Mollie Edith Hubbard (née Buckett)

20th October 1917 – 2nd June 2010

Notes for funeral address at Milton Malsor, Counties Crematorium.

 

Mollie, the third of three girls, was born in the East End of London in 1917. Her father William Robert Buckett, a lay reader at Christ Church, Spitalfields was training for the ordained ministry. Her mother Alice Blanch (Whitmore) had to do much to support the family whist her husband was at college.  Phyllis and Nancy were Mollie’s older sisters.

The family then moved to Walthamstow where Mollie’s father was curate. She remembered fields at the back of the house looking towards Epping Forest.

In 1924 the family moved to Gloucester, Mollie was aged just seven. Her father took up the chaplaincy to the seafarers in Gloucester docks. He came from an Isle of Wight family of boat builders, so was at home in that dockside environment.

Mollie loved the house in Brunswick Square, Gloucester and had a large attic playroom for her own use; her sisters being just that bit older. She writes – ‘Sometimes my mother would bellow up the stairs and order me out into the Square gardens to play with other children but I was happiest in a world of make-believe playing with my family of dolls and Billy the teddy or with the homemade dolls house – or spreading the farm animals all over the floor using Phyllis and Nan’s old building bricks to make walls for the fields. I realise how lucky I was to have this space to play and I was supremely happy there.’  I quote this bit from her memoirs as it says much about her – with her lively inner world of make believe and imagination.

 

Her father was a stern Evangelical with a firm protestant work ethic and expected everyone else to follow his tough example.

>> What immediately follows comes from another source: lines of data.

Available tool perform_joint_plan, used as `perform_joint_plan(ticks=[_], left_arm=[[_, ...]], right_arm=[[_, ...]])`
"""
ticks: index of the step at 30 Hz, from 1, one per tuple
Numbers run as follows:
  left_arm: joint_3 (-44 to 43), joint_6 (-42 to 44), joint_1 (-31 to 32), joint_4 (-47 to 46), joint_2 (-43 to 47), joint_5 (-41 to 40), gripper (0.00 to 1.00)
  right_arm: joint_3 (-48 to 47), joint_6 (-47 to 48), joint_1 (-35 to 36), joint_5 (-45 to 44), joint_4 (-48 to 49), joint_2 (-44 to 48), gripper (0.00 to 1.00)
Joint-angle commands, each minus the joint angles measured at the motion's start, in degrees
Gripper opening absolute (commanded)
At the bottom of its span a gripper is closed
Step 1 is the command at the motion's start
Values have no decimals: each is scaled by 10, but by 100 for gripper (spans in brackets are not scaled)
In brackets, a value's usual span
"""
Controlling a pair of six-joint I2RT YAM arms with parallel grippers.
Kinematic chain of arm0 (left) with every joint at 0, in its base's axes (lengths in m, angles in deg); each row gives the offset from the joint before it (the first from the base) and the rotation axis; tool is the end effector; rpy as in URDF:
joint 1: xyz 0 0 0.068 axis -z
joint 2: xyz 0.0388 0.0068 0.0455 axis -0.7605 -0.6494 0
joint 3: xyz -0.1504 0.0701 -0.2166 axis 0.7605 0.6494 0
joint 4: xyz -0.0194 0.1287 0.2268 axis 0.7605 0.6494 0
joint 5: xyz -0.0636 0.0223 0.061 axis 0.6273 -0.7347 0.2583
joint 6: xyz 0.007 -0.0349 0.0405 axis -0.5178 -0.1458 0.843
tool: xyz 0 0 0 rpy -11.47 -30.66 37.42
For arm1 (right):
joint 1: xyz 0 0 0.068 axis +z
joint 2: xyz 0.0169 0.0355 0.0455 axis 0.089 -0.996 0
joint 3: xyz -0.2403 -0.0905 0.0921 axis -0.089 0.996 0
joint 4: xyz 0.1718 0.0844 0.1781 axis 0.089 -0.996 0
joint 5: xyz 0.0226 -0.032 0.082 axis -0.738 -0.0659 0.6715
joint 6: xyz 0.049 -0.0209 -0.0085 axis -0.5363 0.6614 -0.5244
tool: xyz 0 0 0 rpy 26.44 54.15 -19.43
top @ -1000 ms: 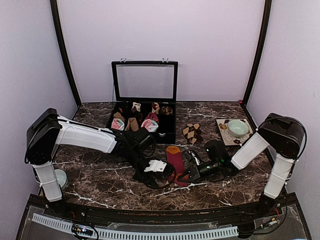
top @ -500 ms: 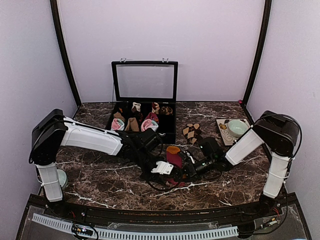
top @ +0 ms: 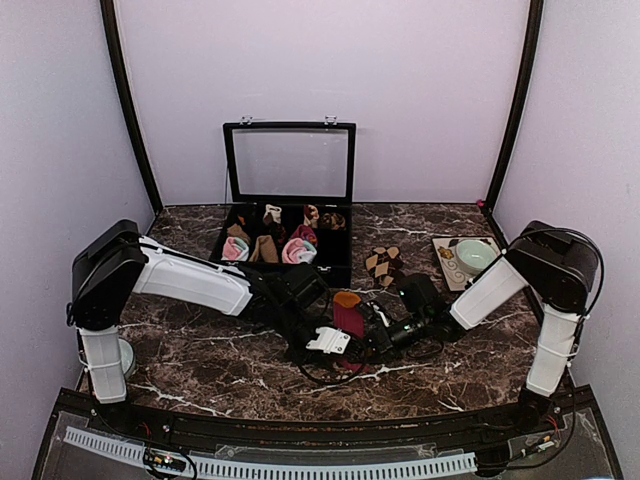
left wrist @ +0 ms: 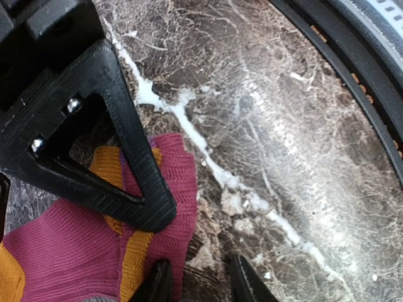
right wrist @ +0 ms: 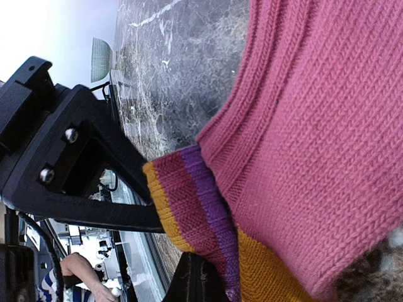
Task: Roll the socks
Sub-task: Roll the sock at the center of the board.
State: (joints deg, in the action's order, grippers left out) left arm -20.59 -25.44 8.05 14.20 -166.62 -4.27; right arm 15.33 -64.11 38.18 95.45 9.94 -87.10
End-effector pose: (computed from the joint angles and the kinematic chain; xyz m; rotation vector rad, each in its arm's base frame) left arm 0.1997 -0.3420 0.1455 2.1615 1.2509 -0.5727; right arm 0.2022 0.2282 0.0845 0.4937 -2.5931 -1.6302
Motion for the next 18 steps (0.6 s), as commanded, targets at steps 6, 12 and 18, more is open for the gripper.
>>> perform_joint_plan(ticks=[6,12,18], left_arm=[[-11,7,6,40,55,66,36],[-18,8,6,13,23,36,36],[-19,13,2,0,2,-2,36]], right_arm=[[17,2,-3,-40,-78,-30,0],[18,-5,-3,-38,-67,-30,0],[24,-9,-3,-37,-53,-31,0]])
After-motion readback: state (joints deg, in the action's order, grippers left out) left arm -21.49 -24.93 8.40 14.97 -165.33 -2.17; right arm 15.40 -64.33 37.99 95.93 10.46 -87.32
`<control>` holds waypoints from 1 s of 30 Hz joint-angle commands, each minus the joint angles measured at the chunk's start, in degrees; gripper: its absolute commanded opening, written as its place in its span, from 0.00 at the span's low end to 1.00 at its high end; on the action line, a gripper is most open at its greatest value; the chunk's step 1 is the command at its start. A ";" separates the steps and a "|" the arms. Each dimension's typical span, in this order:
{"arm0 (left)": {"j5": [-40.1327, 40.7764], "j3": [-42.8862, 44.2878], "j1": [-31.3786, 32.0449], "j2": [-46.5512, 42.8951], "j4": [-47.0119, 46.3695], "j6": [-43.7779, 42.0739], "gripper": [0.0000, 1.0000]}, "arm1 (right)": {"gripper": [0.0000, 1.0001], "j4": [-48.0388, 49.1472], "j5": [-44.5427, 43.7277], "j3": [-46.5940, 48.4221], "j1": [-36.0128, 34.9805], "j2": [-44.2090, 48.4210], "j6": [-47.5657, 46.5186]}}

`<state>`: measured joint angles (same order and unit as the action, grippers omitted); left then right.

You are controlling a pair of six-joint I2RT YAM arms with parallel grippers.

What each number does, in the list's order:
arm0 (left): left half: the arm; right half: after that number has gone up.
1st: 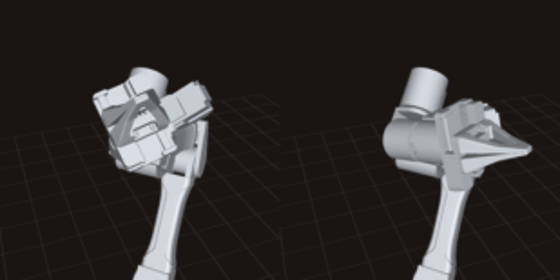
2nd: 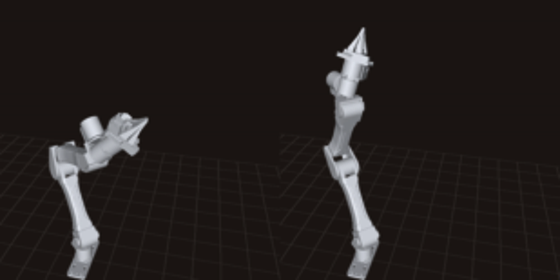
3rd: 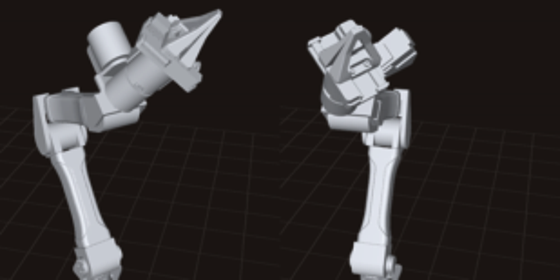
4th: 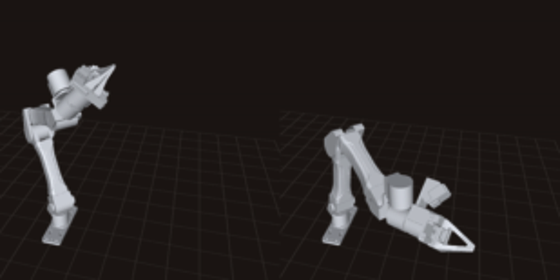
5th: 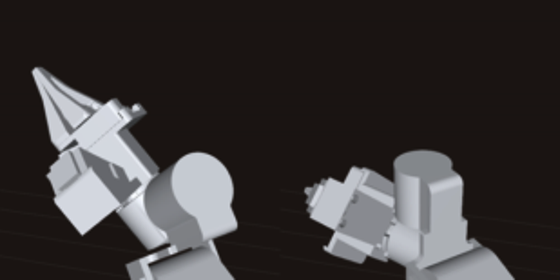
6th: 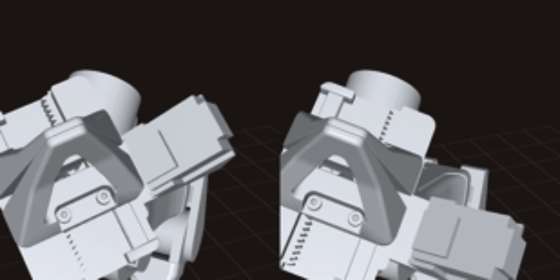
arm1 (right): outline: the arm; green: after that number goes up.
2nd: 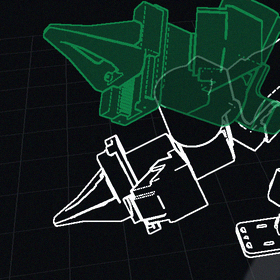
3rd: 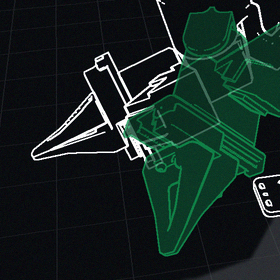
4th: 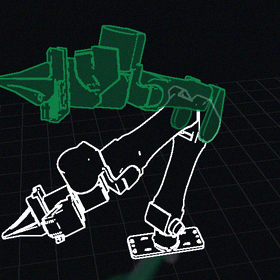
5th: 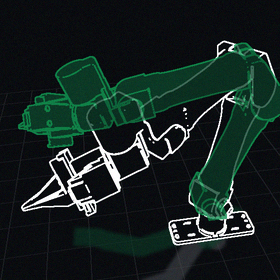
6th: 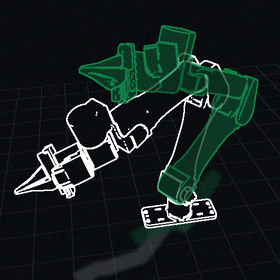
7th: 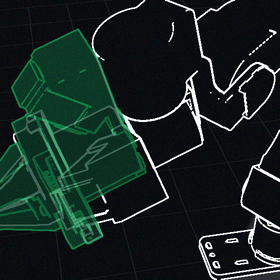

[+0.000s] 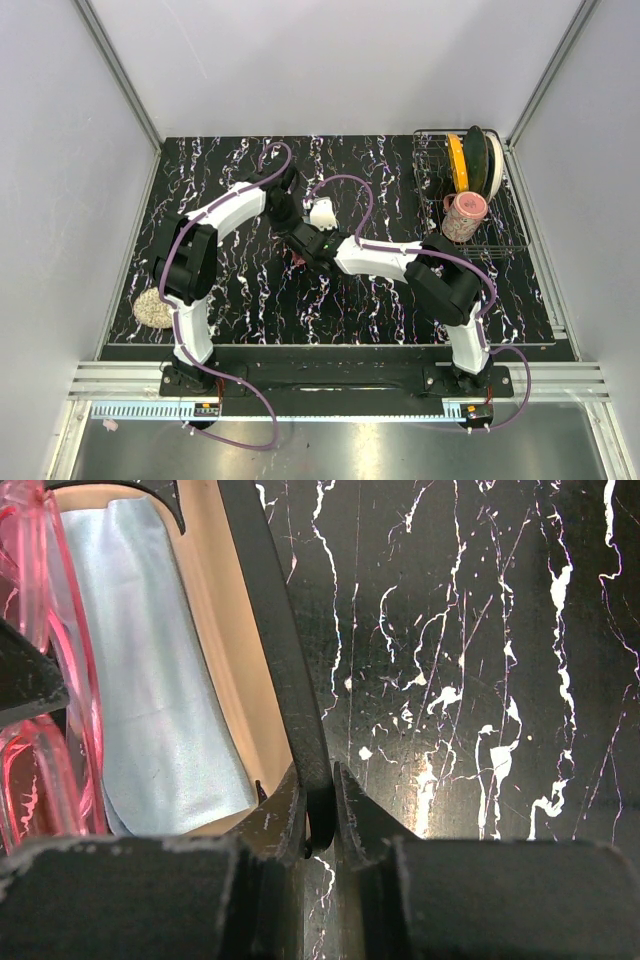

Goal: Organize the sunglasses

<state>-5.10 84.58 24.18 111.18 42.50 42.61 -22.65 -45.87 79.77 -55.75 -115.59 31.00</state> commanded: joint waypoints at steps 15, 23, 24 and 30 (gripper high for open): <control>-2.89 2.87 1.21 2.20 -4.00 0.72 0.23 | 0.07 2.44 2.10 -1.37 0.11 -0.34 1.52; -2.98 1.47 1.22 -0.16 -5.67 -0.07 0.23 | 0.08 2.70 2.62 -1.54 0.02 0.10 1.43; -3.07 0.77 1.22 -0.60 -6.02 -0.25 0.23 | 0.08 2.79 2.71 -1.54 0.02 0.10 1.43; -1.40 -2.48 1.22 -5.35 -8.84 -1.83 0.28 | 0.24 4.63 4.03 -2.95 0.11 2.12 0.47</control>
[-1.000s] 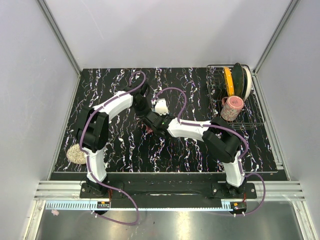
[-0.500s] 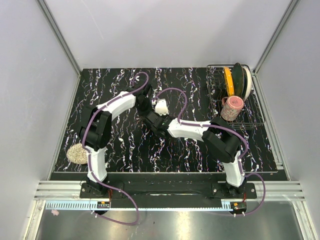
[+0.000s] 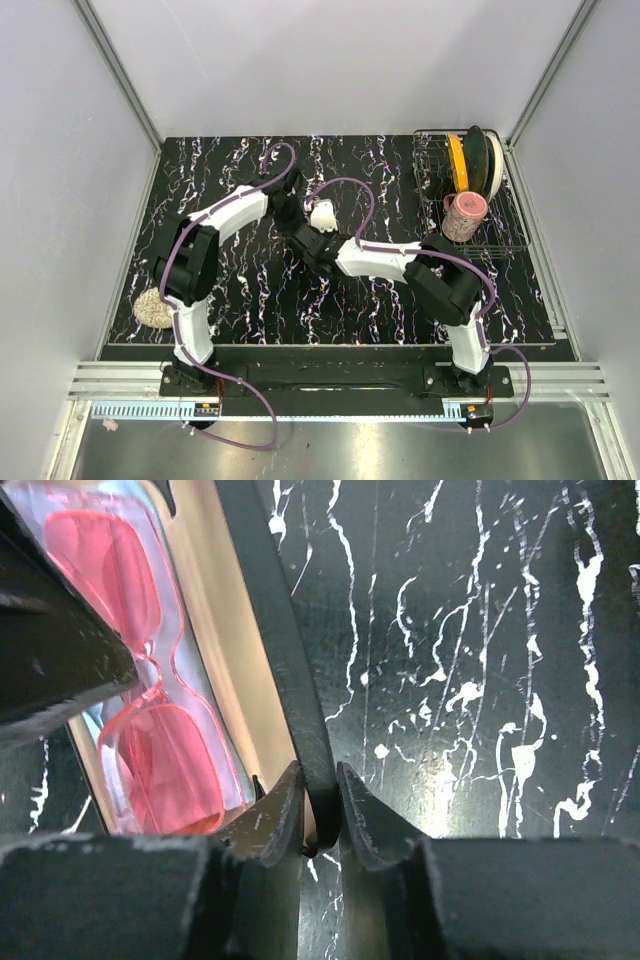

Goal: Organize the sunglasses

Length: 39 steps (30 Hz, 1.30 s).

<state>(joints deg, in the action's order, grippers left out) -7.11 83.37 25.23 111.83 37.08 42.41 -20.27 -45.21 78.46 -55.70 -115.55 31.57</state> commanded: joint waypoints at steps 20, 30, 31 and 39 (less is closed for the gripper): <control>2.37 -8.49 -1.85 -8.47 -8.51 -5.06 0.32 | 0.54 4.63 5.57 -1.64 0.07 7.44 -3.97; -1.85 -10.34 -2.12 -6.54 -11.59 -6.90 0.33 | 0.52 4.45 4.52 -0.76 -0.02 8.58 -5.64; -2.29 -10.51 -2.12 -6.36 -11.68 -7.08 0.33 | 0.52 4.36 4.60 -0.41 0.07 9.28 -5.82; -2.46 -11.83 -2.12 -6.36 -11.86 -7.87 0.25 | 0.52 6.47 18.30 0.65 4.46 12.01 -5.29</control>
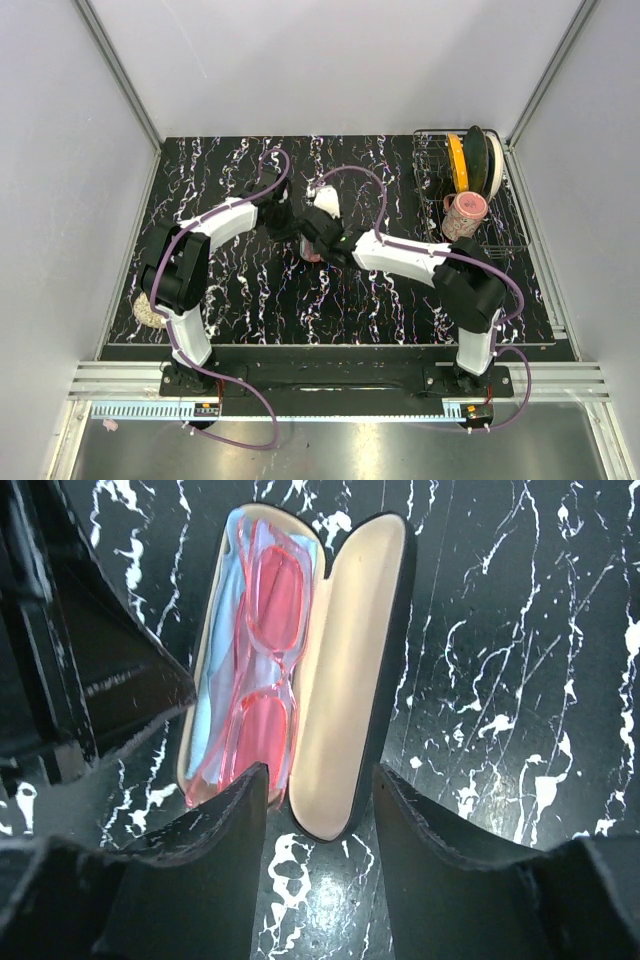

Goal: Organize the sunglasses

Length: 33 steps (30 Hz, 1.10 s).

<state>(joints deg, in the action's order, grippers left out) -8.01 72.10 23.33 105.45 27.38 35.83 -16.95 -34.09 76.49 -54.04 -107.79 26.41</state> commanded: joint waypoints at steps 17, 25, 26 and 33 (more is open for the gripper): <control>-1.31 -1.96 -0.30 1.07 -1.98 -2.35 0.09 | 0.39 -3.43 25.83 15.44 6.14 -6.29 -6.47; -2.27 -2.66 -1.36 1.95 -1.62 -1.21 0.08 | 0.36 -5.02 26.00 16.41 6.40 -9.19 -5.67; -2.79 -2.75 -1.53 2.13 -1.62 -1.03 0.08 | 0.35 -5.11 25.91 16.41 6.40 -9.46 -5.85; -6.05 -3.98 -2.59 2.13 -3.29 0.37 0.08 | 0.33 -5.02 25.65 17.82 6.40 -11.83 -6.55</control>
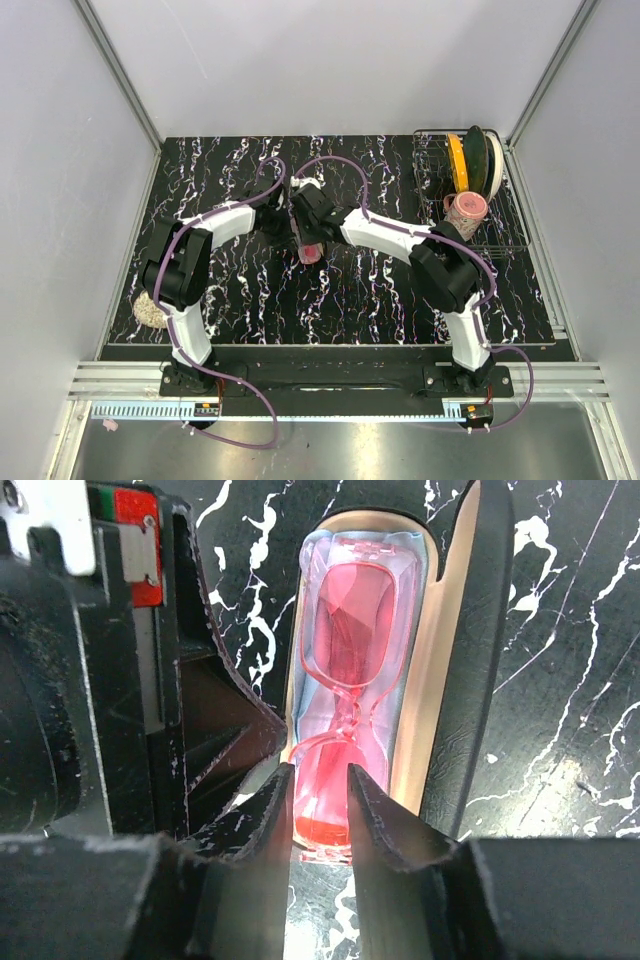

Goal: Organize the sunglasses

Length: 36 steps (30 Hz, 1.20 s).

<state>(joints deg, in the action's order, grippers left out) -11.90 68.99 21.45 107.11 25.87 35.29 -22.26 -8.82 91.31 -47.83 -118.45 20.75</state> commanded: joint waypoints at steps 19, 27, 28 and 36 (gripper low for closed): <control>-7.35 -1.58 -2.03 1.17 -3.90 3.03 0.09 | 0.18 3.98 -1.29 2.38 0.11 -4.42 -1.07; -8.14 -1.58 -2.12 1.52 -3.98 3.12 0.09 | 0.17 4.68 -2.69 1.77 0.20 -3.02 -0.80; -8.05 -1.49 -2.12 1.44 -3.98 3.12 0.09 | 0.18 4.77 -2.96 1.51 0.20 -2.14 -0.89; -7.96 -1.49 -2.12 1.61 -3.72 3.30 0.09 | 0.36 5.47 -2.97 -1.92 0.11 6.12 -1.42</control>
<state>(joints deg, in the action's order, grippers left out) -19.05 67.83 19.49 107.92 24.27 38.04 -19.31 -10.96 90.45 -47.83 -119.83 20.27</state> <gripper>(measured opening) 0.094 0.306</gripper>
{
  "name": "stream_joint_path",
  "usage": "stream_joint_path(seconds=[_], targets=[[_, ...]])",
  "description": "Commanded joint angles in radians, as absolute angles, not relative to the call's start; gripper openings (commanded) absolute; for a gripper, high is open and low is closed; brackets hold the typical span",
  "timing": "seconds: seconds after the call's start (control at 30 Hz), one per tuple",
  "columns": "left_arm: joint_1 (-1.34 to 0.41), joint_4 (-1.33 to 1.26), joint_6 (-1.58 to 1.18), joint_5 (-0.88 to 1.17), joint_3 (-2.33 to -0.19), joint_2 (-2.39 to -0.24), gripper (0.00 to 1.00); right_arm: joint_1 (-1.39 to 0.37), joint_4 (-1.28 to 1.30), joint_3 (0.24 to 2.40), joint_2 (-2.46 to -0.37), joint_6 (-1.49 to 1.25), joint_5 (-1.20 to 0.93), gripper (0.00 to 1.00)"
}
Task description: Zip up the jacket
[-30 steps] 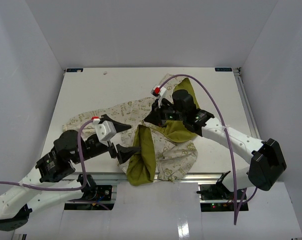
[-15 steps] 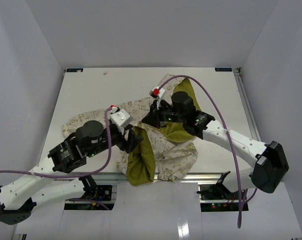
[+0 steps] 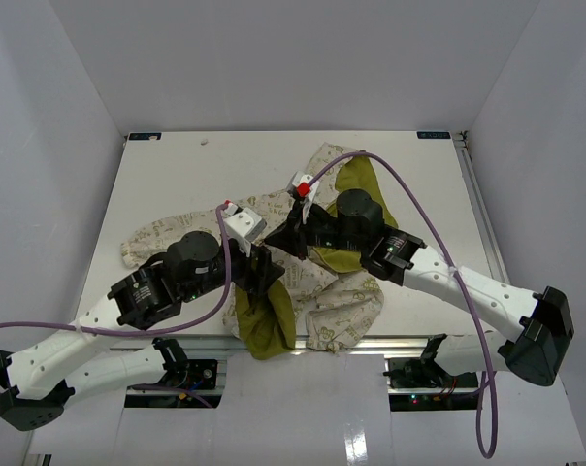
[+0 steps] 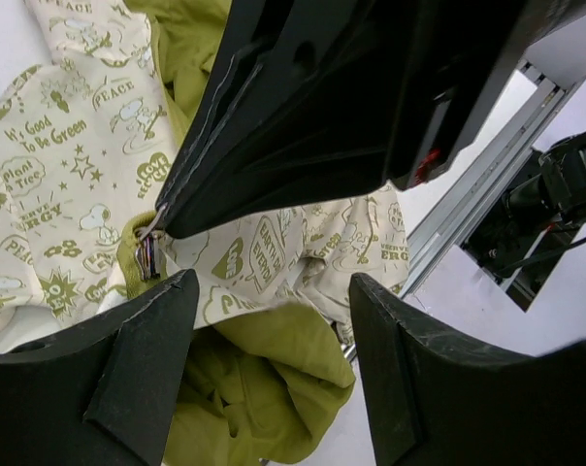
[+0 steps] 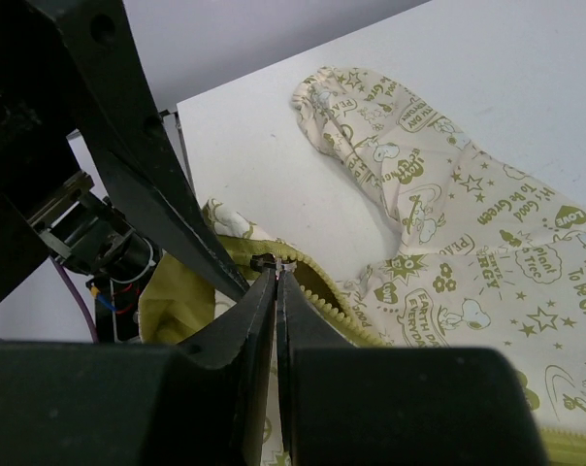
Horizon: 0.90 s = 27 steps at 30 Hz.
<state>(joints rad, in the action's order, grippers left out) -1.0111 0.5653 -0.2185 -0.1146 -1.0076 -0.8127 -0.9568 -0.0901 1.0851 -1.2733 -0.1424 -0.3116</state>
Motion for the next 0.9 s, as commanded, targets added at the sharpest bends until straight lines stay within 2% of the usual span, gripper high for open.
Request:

Mollie writes about how she was forced to take a Sunday School class from the age of 12 and absolutely hated it; however this experience possibly shaped her for a teaching career later on.

 

Life has its ups and downs. Her mother died while she was at college in 1937. Mollie was now nineteen and within eighteen months in 1939 her father had married again to René who was not much older than Mollie’s oldest sister. This had a profound effect on the three girls. Mollie write ‘No doubt there were faults on all sides, but my sisters and I were never happy at home after that.’ This huge understatement covers over a deep well of unhappiness and hurt that Mollie never really worked through. Nowadays she might have had counselling about it all.

1939 brought even more deep hurt when Nancy, mother’s favourite sister died.

 

Her father and new step mother René had started a new life together in London, in Bermondsey. …

In the same year the 2nd World War broke out with all its difficulties and dangers.

The war was a huge chapter in Mollie’s life – but brought out the best in people as communities pulled together to do what they could. The vicarage was bombed and once she together with her father and Rene were virtually buried in the ruins of their bombed home to be helped out by kind friends.

 

I remember as a child she would talk endlessly about those extraordinary war times. It also seemed the best time of her life, bringing out the best in people, inspite of the attendant traumas of personal family and national life.

 

She then had a spell in Sidmouth teaching evacuee children; then back to London.

Her father and René then moved down to Edmondsham, Dorset where he stayed as Rector for the rest of his life. 

In 1946 Mollie married George Edward Hubbard at the little church in Edmondsham. He had been out in India for some twenty years but was an old friend of the Bucketts from Gloucester days where he had been one time lodger.

In the 1940’s it was certainly expected of him to be married, if taking up an English parish. In his words he ‘chose the prettier of the two sisters who both loved me to bits.’  Certainly the wedding pictures show her to be an attractive woman in her late twenties.

George was also twenty years older than Mollie.

 

We three came along; myself Judith, Robert and Nicolas.

 

Life was not always easy. Mollie could be a volatile volcano – we children learnt to gage where the ash was blowing; she could also be very funny on occasions and thoroughly enjoyed playing card and board games. Every year, she always put a good old fashioned Christmas stocking together for each of us.

 

Every two years we seemed to move house.

Thankfully our time in Milton Malsor was the longest and it is fitting that we are here today, where father was both Rector and the Wednesday duty chaplain.

Father then died in 1977 aged 79.

This has meant 31 years of marriage but 33 years since.

A few more moves, Mollie eventually settled down at Sheraton Close where she made new friends and became a well-known member of that community.

She often chose to keep her own company but had lasting friends. She was happy making posters, doing her embroidery and painting. She also at one time enjoyed a bit of public speaking to groups and associations.

 

Always very strong; at the age of 90 she had a mastectomy and amazingly sailed through it all.

In late April 2010, feeling unwell, she started a spell in hospital. We had set up a care package for her to be able to go back home; but on 1st of June, the day she was to have gone back home, she felt nauseous. The following day, quite suddenly, she died from a massive heart attack.